Currently, Hudson Bay is the southernmost limit of polar bears. During the Little Ice Age, a series of cold periods that is commonly dated from about the beginning of the fourteenth century to the beginning of the nineteenth, they did move farther south. The French explorer Jacques Cartier wrote about sightings of polar bears in the St. Lawrence River in the 1600s, something that hasn't occurred since. In July 2000 I flew up to Churchill on the western shores of Hudson Bay in the Canadian province of Manitoba, taking a room, appropriately enough, at the Polar Motel. As a town Churchill consists of a charmless strip of sheds and tilt-ups, but it draws tourists by the thousand due to its being the polar bear capital of Canada, thanks to its location on a peninsula that is directly in the line of the annual migration route cycle on and off the sea ice. If the ice freezes early—say, late October or the beginning of November—the bears, traveling north on the western side of the bay, will walk out onto the ice south of Churchill, but the later the freeze, the more likely they will pass through town. As the Arctic has warmed over recent decades, the average date of this freeze has moved from November 15 on into December. This creates a problem, because the town dump lies directly in the bears' migration path, and the bears, being opportunistic, will rummage around for food. Such Dumpster diving is dangerous for both bears and humans, and so Manitoba has instituted a policy of jailing bears to discourage the practice.

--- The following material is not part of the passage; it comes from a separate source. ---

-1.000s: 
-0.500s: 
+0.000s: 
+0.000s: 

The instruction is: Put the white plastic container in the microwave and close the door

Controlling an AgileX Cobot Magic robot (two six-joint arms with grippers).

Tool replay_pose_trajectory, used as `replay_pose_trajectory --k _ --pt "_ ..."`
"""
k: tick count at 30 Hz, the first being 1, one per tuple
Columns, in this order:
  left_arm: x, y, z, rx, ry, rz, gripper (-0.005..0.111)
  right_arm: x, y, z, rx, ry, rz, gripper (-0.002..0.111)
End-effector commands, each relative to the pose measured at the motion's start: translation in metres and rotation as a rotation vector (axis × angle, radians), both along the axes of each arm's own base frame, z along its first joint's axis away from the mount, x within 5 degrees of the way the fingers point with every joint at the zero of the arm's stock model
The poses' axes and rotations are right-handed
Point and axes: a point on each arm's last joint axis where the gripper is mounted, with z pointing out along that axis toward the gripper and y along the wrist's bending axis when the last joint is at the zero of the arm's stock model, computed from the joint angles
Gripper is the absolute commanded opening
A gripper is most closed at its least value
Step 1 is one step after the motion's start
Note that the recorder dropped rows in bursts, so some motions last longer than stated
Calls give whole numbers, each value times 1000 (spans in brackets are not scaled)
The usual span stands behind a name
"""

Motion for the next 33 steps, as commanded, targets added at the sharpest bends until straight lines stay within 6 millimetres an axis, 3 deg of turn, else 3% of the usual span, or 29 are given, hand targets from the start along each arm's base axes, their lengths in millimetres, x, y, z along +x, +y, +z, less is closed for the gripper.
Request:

I had set up a series of meetings with various scientists and officials, and one of the first people I connected with was Wade Roberts, an officer of Manitoba Conservation, whose thankless job it was to jail the thousandpound predators. As he explained it, the drill is to dart the bears and then place them in the jail's twenty-three specially constructed barred cages for a few days before flying them 35 miles farther north to the ice edge, where they are released. The wildlife officials don't feed the incarcerated bears because they want the experience to be as unpleasant as possible. (In the past they did feed their animal captives, and some bears started trying to break into the jail in search of food.) Bears are smart and quickly figure out that the dump is to be avoided, but as with humans, the young bears are more prone to foolish mistakes than their wiser elders.